Editor’s note: Internet research came up with the history of Mother’s Day.

mother's day

The tribute was first suggested in 1872 by Julia Ward Howe (who wrote the words to the “Battle Hymn of the Republic”) as a day dedicated to peace.

In 1907, Philadelphian Ana Jarvis began a campaign to establish a national Mother’s Day. She persuaded her mother’s church in Grafton, W.V. to celebrate Mother’s Day on the second anniversary of her mother’s death, the second Sunday of May.

After establishing Mother’s Day in Philadelphia, Ana Jarvis and her supporters wrote to ministers, businessman, and politicians around the U.S. promoting the idea of a national Mother’s Day. They were successful, and by 1911 Mother’s Day was celebrated in almost every state. In 1914, President Woodrow Wilson proclaimed Mother’s Day a national holiday.

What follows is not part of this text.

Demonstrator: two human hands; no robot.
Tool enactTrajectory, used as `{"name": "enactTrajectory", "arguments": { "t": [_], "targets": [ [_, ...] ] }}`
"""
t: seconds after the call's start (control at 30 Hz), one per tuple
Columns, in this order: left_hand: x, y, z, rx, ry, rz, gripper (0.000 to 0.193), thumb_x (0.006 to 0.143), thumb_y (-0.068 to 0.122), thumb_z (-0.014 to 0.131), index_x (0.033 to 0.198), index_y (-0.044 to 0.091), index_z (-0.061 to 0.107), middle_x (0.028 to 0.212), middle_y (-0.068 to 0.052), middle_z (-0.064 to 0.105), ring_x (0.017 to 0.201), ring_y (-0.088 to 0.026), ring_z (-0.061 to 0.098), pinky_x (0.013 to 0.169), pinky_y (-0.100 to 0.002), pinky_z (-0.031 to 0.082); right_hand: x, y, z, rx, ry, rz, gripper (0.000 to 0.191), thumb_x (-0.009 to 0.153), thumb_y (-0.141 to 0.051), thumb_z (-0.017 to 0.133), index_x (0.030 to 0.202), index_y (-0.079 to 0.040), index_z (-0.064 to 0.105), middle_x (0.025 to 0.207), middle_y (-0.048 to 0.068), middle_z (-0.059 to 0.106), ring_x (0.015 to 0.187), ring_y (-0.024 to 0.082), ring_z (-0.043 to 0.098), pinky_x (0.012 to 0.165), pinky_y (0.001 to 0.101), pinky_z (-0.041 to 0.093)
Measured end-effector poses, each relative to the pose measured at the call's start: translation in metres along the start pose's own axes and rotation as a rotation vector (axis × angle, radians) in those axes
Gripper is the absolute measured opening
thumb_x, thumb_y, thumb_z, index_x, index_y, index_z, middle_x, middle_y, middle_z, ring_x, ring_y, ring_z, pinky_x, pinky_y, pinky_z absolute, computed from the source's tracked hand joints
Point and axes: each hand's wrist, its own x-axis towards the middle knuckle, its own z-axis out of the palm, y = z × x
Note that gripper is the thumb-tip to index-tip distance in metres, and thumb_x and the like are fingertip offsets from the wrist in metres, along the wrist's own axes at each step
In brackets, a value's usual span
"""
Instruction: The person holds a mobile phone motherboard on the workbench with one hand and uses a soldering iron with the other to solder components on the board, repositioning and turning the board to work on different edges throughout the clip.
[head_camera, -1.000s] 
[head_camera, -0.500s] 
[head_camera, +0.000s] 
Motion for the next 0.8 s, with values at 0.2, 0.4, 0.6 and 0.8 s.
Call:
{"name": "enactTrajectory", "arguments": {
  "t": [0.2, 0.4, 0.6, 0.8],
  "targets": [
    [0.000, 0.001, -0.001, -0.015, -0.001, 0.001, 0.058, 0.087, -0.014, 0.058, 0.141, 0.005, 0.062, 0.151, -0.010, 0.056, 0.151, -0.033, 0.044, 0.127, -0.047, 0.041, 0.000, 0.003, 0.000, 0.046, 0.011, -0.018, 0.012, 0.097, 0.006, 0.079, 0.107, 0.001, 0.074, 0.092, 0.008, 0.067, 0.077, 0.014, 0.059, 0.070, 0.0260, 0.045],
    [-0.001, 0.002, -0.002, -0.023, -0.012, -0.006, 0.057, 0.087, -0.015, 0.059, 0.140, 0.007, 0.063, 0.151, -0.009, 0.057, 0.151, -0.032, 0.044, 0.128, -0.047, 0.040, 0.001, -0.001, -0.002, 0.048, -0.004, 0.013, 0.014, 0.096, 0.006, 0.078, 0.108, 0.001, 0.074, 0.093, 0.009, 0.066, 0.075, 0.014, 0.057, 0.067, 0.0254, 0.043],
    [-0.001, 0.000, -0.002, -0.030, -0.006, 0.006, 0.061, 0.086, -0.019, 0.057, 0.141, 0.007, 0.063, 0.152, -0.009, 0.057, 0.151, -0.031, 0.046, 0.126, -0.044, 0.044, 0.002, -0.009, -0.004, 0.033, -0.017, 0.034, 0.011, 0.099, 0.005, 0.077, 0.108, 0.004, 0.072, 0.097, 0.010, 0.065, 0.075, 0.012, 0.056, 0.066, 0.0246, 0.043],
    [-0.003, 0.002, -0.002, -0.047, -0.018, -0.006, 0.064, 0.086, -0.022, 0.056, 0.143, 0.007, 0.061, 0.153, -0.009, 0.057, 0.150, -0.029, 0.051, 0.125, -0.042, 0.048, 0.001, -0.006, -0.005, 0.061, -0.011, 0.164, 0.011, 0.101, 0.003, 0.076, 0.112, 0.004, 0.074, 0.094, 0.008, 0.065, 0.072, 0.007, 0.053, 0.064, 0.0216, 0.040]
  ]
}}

Some countries, including Australia, Belgium, Denmark, Finland, Italy, and Turkey, also celebrate Mother’s Day on the second Sunday of May. But other countries of the world celebrate their own Mother’s Day at different times throughout the year. In the U.K., “Mothering Sunday” is celebrated on the fourth Sunday of Lent. Traditionally on Mothering Sunday, servants were encouraged to spend the day with their mothers, taking a special “mothering cake” as a tribute.

Mothering cakes. Flowers. Chocolate. Things in big boxes. Things in small boxes (even better).

Telluride Inside… and Out offers a simple tribute in the form of two poignant poems by our Word Woman, Rosemerry Wahtola Trommer.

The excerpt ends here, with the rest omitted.